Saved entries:
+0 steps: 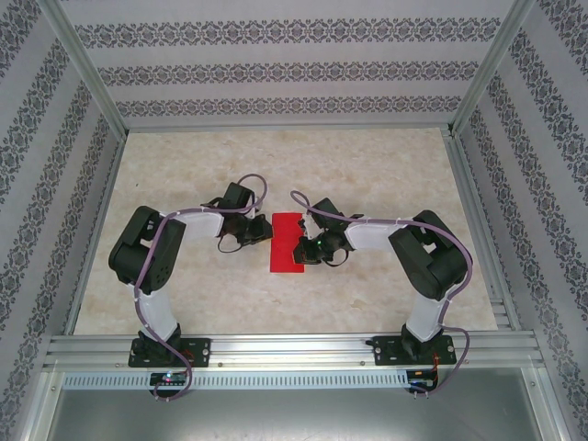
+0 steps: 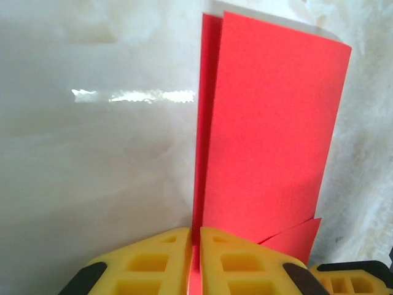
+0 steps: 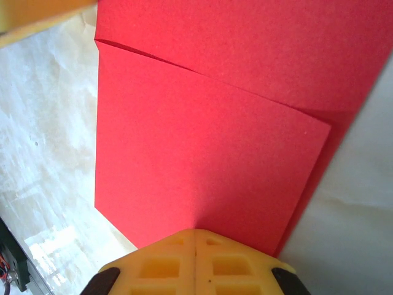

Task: Fold a paper plane with a square sheet of paper (pick it up from the middle)
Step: Fold the triangle a second time at the center of the table.

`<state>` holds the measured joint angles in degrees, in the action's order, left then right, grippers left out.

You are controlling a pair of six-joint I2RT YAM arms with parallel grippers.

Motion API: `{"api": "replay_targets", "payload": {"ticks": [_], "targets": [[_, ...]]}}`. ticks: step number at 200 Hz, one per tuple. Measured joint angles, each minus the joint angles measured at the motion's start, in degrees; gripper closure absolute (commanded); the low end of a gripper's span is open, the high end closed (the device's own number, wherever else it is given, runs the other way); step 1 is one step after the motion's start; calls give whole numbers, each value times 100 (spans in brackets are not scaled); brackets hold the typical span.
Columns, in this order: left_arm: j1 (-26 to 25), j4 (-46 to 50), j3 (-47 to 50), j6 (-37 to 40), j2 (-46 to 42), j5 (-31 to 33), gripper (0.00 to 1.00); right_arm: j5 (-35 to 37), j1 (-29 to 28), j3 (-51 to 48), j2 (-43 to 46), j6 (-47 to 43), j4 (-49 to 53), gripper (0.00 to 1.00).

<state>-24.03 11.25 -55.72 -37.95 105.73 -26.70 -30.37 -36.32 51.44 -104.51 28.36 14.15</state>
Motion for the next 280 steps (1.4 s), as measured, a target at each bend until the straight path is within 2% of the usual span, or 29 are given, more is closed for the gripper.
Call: {"api": "replay_targets", "payload": {"ticks": [52,83,114,154,240,280], "targets": [[-46,87,76,155,-466,354,86,2,-2,-22,44,20,-33,100],[-378,-9,225,133,-859,317,89,2,-4,-22,48,22,-33,100],[-645,-114,267,107,-640,214,93,2,-4,2,46,22,-28,100],[-684,-131,245,98,-177,175,94,-2,-4,24,48,20,-9,100],[-730,-111,188,107,-157,334,97,184,-105,72,278,92,278,100],[-761,-105,173,107,-157,387,97,225,-170,455,170,240,251,100]]}}
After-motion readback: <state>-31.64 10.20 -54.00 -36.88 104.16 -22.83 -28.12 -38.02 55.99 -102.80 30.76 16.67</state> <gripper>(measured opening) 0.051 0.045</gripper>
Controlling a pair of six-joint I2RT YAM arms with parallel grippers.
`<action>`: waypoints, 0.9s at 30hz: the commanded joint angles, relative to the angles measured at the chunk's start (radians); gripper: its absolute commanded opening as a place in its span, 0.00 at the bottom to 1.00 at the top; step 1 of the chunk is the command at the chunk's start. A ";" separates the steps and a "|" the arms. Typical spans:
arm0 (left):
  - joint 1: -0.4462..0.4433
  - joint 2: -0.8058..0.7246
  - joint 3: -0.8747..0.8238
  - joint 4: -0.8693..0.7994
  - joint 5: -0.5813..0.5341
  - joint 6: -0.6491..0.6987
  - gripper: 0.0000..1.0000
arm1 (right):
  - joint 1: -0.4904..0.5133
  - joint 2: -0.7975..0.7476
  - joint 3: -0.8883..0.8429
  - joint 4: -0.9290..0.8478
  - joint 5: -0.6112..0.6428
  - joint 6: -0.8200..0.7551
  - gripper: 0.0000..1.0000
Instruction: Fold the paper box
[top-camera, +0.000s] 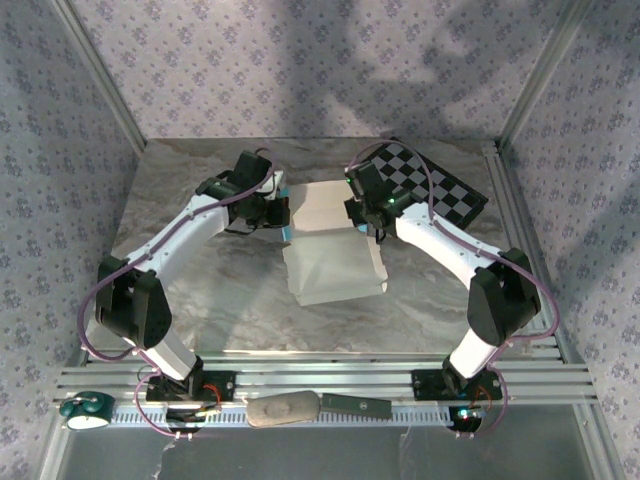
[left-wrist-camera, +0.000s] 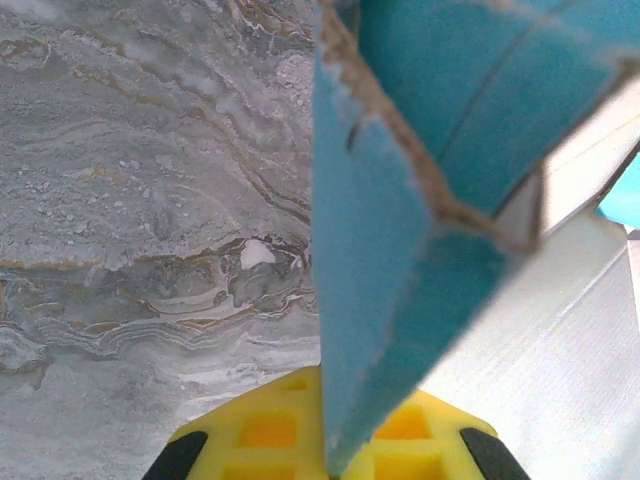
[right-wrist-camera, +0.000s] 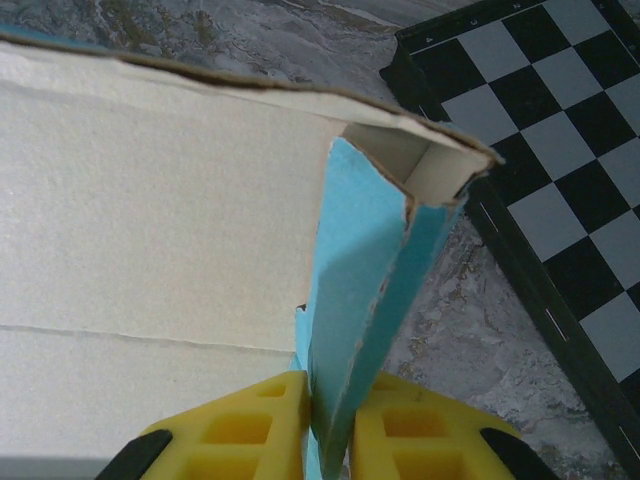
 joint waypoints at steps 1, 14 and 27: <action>-0.029 -0.005 0.024 0.102 0.096 -0.002 0.00 | 0.026 0.017 -0.008 0.039 -0.101 -0.001 0.16; -0.029 0.002 0.021 0.097 0.087 -0.008 0.00 | 0.066 0.079 0.014 0.006 0.115 0.000 0.00; -0.028 0.006 0.016 0.108 0.103 -0.010 0.00 | 0.058 0.052 -0.021 0.052 0.013 0.004 0.15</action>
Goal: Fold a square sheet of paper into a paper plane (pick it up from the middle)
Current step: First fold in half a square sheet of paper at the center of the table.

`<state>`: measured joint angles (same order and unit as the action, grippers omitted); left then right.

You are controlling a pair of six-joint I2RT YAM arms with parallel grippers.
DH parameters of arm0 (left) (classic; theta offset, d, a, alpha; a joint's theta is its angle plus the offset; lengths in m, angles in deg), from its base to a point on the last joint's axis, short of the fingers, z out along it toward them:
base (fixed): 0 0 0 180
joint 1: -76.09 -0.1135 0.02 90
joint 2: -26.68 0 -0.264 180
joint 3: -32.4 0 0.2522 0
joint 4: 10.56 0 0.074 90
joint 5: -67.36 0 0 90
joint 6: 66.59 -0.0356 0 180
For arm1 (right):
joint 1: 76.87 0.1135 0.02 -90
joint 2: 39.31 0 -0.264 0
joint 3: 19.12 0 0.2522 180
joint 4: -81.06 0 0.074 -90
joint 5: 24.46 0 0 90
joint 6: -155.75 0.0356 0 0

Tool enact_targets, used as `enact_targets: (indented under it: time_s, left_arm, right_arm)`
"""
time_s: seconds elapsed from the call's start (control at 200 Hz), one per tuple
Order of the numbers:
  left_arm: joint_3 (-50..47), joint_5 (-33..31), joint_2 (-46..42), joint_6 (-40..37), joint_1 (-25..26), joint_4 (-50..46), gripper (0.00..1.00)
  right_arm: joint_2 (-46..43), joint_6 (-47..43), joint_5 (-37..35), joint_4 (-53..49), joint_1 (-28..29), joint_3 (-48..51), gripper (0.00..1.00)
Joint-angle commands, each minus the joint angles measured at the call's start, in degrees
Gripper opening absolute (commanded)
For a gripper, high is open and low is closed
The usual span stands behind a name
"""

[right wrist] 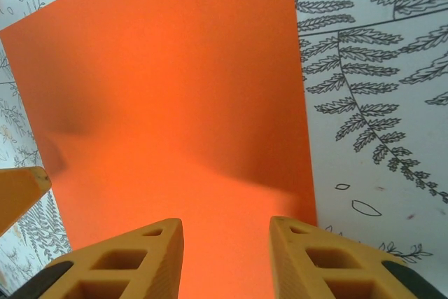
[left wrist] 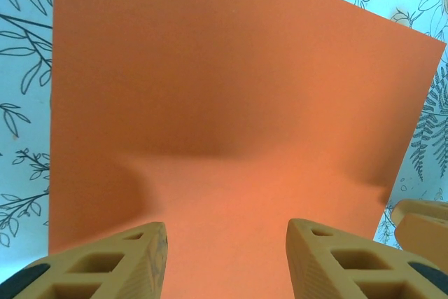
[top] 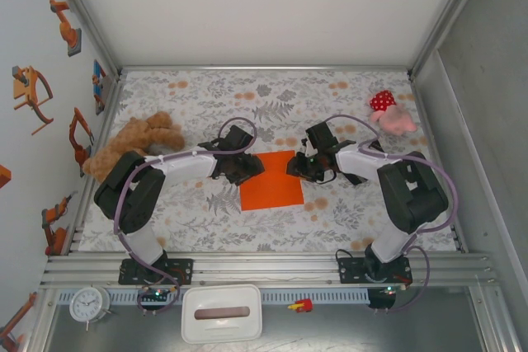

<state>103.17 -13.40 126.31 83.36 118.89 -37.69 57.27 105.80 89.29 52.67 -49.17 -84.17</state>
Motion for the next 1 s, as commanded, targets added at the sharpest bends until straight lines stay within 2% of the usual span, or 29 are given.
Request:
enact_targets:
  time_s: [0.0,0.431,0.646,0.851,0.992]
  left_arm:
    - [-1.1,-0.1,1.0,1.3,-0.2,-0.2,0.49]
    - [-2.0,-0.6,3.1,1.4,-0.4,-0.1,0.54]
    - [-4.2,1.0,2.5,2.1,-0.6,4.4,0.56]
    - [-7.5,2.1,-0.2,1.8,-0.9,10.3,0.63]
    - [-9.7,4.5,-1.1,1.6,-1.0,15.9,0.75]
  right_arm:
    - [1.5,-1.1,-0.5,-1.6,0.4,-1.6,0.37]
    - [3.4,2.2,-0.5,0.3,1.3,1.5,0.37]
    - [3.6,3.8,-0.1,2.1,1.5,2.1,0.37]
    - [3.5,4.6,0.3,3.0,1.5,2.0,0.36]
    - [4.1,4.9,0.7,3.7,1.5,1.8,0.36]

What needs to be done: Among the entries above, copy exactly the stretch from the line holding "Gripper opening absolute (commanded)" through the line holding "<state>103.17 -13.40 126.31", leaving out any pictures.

Answer to the problem:
Gripper opening absolute (commanded)
For a gripper, high is open and low is closed
The usual span stands behind a name
"""

[right wrist] 
[left wrist] 
[top] 

<state>103.17 -13.40 126.31 83.36 118.89 -37.69 57.27 105.80 89.29 52.67 -49.17 -84.17</state>

The given answer completes the exercise.